▶ [Extracted material]
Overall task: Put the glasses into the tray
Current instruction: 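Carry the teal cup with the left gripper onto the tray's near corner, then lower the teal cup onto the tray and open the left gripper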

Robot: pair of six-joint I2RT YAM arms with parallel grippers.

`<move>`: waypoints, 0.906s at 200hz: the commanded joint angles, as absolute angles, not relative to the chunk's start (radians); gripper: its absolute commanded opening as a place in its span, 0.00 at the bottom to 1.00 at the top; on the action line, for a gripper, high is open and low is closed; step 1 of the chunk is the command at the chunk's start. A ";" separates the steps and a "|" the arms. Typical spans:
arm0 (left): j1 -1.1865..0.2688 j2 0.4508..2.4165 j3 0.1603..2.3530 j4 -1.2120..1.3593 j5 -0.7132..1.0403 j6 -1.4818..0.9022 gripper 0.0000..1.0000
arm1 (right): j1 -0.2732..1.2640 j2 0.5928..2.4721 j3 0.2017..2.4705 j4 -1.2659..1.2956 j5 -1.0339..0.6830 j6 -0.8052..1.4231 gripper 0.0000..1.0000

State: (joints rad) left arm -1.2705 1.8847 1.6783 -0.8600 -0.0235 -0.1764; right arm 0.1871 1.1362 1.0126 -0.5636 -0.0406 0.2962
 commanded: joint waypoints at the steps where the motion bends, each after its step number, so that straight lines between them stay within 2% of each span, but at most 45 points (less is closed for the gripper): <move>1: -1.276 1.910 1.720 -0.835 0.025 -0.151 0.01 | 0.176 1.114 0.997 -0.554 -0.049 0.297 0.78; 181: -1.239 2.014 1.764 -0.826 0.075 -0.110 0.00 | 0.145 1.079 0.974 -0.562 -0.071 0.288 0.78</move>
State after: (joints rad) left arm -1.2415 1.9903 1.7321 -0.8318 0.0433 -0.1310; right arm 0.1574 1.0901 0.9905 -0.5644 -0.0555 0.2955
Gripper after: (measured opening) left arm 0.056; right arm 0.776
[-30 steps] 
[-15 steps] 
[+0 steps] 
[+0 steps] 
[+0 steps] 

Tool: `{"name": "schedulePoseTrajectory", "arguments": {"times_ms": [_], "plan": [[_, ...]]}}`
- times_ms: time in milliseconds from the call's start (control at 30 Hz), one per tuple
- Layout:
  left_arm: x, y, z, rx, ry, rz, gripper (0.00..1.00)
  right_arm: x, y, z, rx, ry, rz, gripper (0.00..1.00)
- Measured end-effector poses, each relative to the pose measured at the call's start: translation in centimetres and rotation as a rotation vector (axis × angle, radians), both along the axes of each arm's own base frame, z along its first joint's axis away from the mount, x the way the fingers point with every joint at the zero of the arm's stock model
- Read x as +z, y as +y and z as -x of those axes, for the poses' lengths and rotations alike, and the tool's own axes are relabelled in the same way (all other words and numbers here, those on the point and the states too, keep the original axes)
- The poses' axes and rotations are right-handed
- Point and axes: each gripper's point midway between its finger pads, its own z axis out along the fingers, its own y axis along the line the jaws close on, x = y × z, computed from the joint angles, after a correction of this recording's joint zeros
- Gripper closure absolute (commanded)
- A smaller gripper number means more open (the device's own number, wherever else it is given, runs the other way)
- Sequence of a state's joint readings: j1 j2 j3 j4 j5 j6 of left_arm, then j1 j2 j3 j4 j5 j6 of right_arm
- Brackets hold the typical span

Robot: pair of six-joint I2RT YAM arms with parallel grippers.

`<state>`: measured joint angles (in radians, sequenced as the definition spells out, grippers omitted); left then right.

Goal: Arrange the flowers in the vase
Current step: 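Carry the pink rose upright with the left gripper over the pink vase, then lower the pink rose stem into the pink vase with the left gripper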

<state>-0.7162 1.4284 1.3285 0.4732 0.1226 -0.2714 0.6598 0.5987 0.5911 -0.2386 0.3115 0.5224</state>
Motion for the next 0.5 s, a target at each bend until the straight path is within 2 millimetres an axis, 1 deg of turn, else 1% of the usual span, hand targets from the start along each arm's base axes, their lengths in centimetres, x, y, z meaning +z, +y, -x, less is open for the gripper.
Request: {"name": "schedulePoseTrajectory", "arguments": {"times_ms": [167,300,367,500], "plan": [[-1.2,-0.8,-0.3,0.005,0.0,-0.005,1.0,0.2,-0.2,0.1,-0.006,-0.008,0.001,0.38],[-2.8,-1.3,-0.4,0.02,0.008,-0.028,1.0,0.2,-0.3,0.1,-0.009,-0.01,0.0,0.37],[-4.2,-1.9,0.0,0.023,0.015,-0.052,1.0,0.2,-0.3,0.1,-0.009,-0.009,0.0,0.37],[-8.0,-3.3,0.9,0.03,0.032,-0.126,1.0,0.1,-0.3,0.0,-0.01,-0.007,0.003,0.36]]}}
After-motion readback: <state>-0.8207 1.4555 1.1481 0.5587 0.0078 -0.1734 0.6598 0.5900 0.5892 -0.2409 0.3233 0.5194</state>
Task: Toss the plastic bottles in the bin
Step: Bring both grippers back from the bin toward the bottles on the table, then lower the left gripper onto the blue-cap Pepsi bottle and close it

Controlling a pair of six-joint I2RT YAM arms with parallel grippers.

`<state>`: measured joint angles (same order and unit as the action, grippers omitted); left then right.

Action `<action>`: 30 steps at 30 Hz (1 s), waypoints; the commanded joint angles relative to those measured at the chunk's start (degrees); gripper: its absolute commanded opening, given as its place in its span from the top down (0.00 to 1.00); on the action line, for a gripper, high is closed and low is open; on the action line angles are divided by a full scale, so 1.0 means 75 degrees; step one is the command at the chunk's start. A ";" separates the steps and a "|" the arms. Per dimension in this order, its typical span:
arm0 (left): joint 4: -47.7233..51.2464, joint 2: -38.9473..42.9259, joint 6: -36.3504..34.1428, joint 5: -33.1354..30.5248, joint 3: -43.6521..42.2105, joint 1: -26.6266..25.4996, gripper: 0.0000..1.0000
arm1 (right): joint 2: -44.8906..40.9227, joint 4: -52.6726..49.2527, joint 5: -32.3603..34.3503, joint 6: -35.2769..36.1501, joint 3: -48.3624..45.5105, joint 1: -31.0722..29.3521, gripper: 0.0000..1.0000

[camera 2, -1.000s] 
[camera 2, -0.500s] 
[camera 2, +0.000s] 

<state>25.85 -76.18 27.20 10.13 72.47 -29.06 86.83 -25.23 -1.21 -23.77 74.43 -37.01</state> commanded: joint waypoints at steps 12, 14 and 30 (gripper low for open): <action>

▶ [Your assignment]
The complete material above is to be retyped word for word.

▶ [Task result]
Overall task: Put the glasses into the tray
Current instruction: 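Carry the teal cup with the left gripper onto the tray's near corner, then lower the teal cup onto the tray and open the left gripper
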
Robot: pair of six-joint I2RT YAM arms with parallel grippers.

`<move>`: waypoints, 0.906s at 200hz: the commanded joint angles, as absolute angles, not relative to the chunk's start (radians); gripper: its absolute commanded opening as a place in its span, 0.00 at the bottom to 1.00 at the top; on the action line, for a gripper, high is open and low is closed; step 1 of the chunk is the command at the chunk's start. A ";" separates the steps and a "|" the arms. Typical spans:
arm0 (left): j1 -1.1865..0.2688 j2 0.4508..2.4165 j3 0.1603..2.3530 j4 -1.2120..1.3593 j5 -0.7132..1.0403 j6 -1.4818..0.9022 gripper 0.0000..1.0000
arm1 (right): j1 -0.2732..1.2640 j2 0.5928..2.4721 j3 0.2017..2.4705 j4 -1.2659..1.2956 j5 -1.0339..0.6830 j6 -0.8052..1.4231 gripper 0.0000..1.0000

State: (joints rad) left arm -1.2705 1.8847 1.6783 -0.8600 -0.0235 -0.1764; right arm 0.1871 1.1362 1.0126 -0.5636 -0.0406 0.2962
 commanded: joint waypoints at the steps where the motion bends, each after its step number, so that straight lines between them stay within 2% of each span, but at most 45 points (less is closed for the gripper): <move>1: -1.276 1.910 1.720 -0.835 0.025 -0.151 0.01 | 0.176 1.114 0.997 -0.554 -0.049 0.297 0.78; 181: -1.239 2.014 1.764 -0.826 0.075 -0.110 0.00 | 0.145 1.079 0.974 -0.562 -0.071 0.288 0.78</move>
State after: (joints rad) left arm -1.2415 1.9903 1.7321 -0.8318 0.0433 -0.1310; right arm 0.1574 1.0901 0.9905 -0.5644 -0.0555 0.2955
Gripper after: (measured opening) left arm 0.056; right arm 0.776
[-30 steps] 
[-15 steps] 
[+0 steps] 
[+0 steps] 
[+0 steps] 

Tool: `{"name": "schedulePoseTrajectory", "arguments": {"times_ms": [_], "plan": [[_, ...]]}}`
- times_ms: time in milliseconds from the call's start (control at 30 Hz), one per tuple
- Layout:
  left_arm: x, y, z, rx, ry, rz, gripper (0.00..1.00)
  right_arm: x, y, z, rx, ry, rz, gripper (0.00..1.00)
- Measured end-effector poses, each relative to the pose measured at the call's start: translation in centimetres and rotation as a rotation vector (axis × angle, radians), both along the axes of each arm's own base frame, z along its first joint's axis away from the mount, x the way the fingers point with every joint at the zero of the arm's stock model
- Read x as +z, y as +y and z as -x of those axes, for the poses' lengths and rotations alike, and the tool's own axes are relabelled in the same way (all other words and numbers here, those on the point and the states too, keep the original axes)
- The poses' axes and rotations are right-handed
- Point and axes: each gripper's point midway between its finger pads, its own z axis out along the fingers, its own y axis along the line the jaws close on, x = y × z, computed from the joint angles, after a correction of this recording's joint zeros
- Gripper closure absolute (commanded)
- A smaller gripper number means more open (the device's own number, wherever else it is given, runs the other way)
- Sequence of a state's joint readings: j1 j2 j3 j4 j5 j6 of left_arm, then j1 j2 j3 j4 j5 j6 of right_arm
- Brackets hold the typical span

Robot: pair of six-joint I2RT YAM arms with parallel grippers.

`<state>`: measured joint angles (in radians, sequenced as the definition spells out, grippers omitted); left then right.

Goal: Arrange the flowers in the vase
Current step: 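Carry the pink rose upright with the left gripper over the pink vase, then lower the pink rose stem into the pink vase with the left gripper
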
<state>-0.7162 1.4284 1.3285 0.4732 0.1226 -0.2714 0.6598 0.5987 0.5911 -0.2386 0.3115 0.5224</state>
Motion for the next 0.5 s, a target at each bend until the straight path is within 2 millimetres an axis, 1 deg of turn, else 1% of the usual span, hand targets from the start along each arm's base axes, their lengths in centimetres, x, y, z meaning +z, +y, -x, less is open for the gripper.
Request: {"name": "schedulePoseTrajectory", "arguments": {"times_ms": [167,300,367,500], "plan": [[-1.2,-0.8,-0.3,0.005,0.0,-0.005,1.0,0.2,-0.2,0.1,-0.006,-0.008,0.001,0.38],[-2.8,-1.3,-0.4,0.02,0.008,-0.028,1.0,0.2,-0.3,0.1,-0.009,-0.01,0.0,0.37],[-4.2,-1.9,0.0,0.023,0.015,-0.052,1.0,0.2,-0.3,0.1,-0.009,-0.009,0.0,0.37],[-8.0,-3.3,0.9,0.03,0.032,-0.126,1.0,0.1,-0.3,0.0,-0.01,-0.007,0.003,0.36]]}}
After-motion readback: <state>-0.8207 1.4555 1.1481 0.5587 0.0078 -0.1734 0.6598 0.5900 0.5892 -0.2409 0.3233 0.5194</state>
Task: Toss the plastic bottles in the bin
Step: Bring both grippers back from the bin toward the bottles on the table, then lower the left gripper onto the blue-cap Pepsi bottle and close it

Controlling a pair of six-joint I2RT YAM arms with parallel grippers.

`<state>`: measured joint angles (same order and unit as the action, grippers omitted); left then right.

Action `<action>`: 30 steps at 30 Hz (1 s), waypoints; the commanded joint angles relative to those measured at the chunk's start (degrees); gripper: its absolute commanded opening, given as its place in its span from the top down (0.00 to 1.00); on the action line, for a gripper, high is closed and low is open; on the action line angles are divided by a full scale, so 1.0 means 75 degrees; step one is the command at the chunk's start. A ";" separates the steps and a "|" the arms. Per dimension in this order, its typical span:
arm0 (left): joint 4: -47.7233..51.2464, joint 2: -38.9473..42.9259, joint 6: -36.3504..34.1428, joint 5: -33.1354..30.5248, joint 3: -43.6521..42.2105, joint 1: -26.6266..25.4996, gripper: 0.0000..1.0000
arm1 (right): joint 2: -44.8906..40.9227, joint 4: -52.6726..49.2527, joint 5: -32.3603..34.3503, joint 6: -35.2769..36.1501, joint 3: -48.3624..45.5105, joint 1: -31.0722..29.3521, gripper: 0.0000..1.0000

[camera 2, -1.000s] 
[camera 2, -0.500s] 
[camera 2, +0.000s] 

<state>25.85 -76.18 27.20 10.13 72.47 -29.06 86.83 -25.23 -1.21 -23.77 74.43 -37.01</state> commanded: joint waypoints at steps 12, 14 and 30 (gripper low for open): <action>

That completes the response.